Choosing an LED for your lighting system is a critical decision and will affect all other elements of your design. You will need to balance initial efficacy against initial light quality; and both against cost. As you will see in the other sections of this brochure, your LED choice will influence the total system cost, final light quality and total efficacy (Illuminance) of your design by impacting your optics, driver and thermal management options.
Illumination requirements – the amount of light required over a specified area – will determine the type and number of LEDs you will need. The important LED specification to consider is the luminous flux (lumens), or the amount of light emitted by the LED at specific drive currents.
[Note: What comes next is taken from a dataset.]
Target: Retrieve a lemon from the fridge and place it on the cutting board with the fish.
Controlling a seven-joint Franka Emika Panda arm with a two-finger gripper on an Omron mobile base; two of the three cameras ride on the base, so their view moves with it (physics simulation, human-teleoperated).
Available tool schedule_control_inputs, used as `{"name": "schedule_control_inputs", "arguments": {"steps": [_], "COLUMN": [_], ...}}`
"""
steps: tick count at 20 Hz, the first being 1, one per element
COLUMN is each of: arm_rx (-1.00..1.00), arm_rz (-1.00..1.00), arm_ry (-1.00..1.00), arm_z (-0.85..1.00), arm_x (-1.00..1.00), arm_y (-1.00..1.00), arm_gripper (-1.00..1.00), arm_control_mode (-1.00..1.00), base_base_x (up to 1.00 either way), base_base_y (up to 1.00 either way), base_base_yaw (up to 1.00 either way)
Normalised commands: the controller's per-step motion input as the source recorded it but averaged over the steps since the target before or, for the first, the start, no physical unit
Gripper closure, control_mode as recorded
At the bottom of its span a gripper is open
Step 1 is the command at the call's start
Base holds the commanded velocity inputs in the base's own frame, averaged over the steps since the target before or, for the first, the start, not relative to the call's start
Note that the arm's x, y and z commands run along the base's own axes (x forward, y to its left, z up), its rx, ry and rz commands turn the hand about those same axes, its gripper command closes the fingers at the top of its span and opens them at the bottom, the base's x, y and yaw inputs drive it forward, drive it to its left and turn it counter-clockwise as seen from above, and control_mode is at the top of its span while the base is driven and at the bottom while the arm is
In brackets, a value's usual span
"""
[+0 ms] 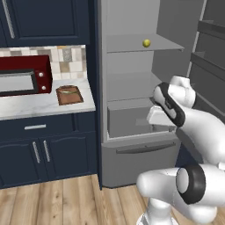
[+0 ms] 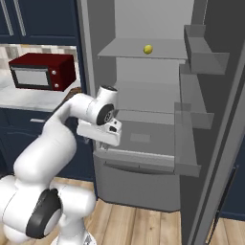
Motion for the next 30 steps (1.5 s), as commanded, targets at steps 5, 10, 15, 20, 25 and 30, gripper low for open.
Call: {"name": "schedule_control_inputs", "arguments": {"steps": [5, 10, 15, 20, 25, 30], "arm_rx": [0.08, -0.18, -0.28, 0.03, 0.04, 0.0], "arm_rz": [0.07, 0.0, -0.1, -0.17, -0.04, 0.0], "arm_ry": [-0.33, 0.07, 0.11, 0.0, 0.0, -0.03], "arm_z": [0.56, 0.68, 0.18, -0.01, -0.08, -0.03], "arm_x": [-0.97, -0.53, -0.24, -0.18, -0.02, 0.01], "arm_y": [0.3, 0.46, 0.46, 0.05, 0.0, 0.0], "arm_gripper": [-1.0, -1.0, -1.0, -1.0, -1.0, -1.0], "arm_control_mode": [-1.0, -1.0, -1.0, -1.0, -1.0, -1.0], "base_base_x": [0.0, 0.0, 0.0, 0.0, 0.0, 0.0], "base_base_y": [0.0, 0.0, 0.0, 0.0, 0.0, 0.0], "base_base_yaw": [0.0, 0.0, 0.0, 0.0, 0.0, 0.0]}}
Be aware that all the light that can be generated from the LED might not reach the target due to unavoidable inefficiencies in each of the subsystems (optics, drivers and thermal management). The better the individual subsystems work together, the more light will reach the illumination target area. However, there is almost always a trade-off between cost and efficiency.
Specific color requirements will determine which LED color characteristics are most critical. For example, if the illumination requirement is for white light, the Correlated Color Temperature (CCT) or the Color Rendering Index (CRI) of the LED may be important. Keep in mind that there is a trade-off between CCT and luminous efficacy (lumens per Watt). Warm white LEDs (2500K~4000K) with light resembling incandescent bulbs are less efficient than cool white LEDs (5000K~8000K) with light resembling fluorescent bulbs.
If your illumination must be uniform, the quality of the LED and variation from LED to LED become very important and "binning" options must be considered. Manufacturers test, sort, then sell high-power LEDs by their color and luminous flux (lumens). LEDs with similar color and brightness are placed in the same "bin". The "smaller" the bin, the more uniform the LEDs in each bin will be. Bin sizes vary from manufacturer to manufacturer.
Since there are currently no standards for testing LEDs on any of these performance characteristics, it is impossible to accomplish an apples-to-apples comparison of multiple manufacturers' LEDs from published specifications alone. It is even more difficult to gauge the impact each subsystem will have on total performance. Therefore, it is necessary to build and test evaluation circuits before choosing LED.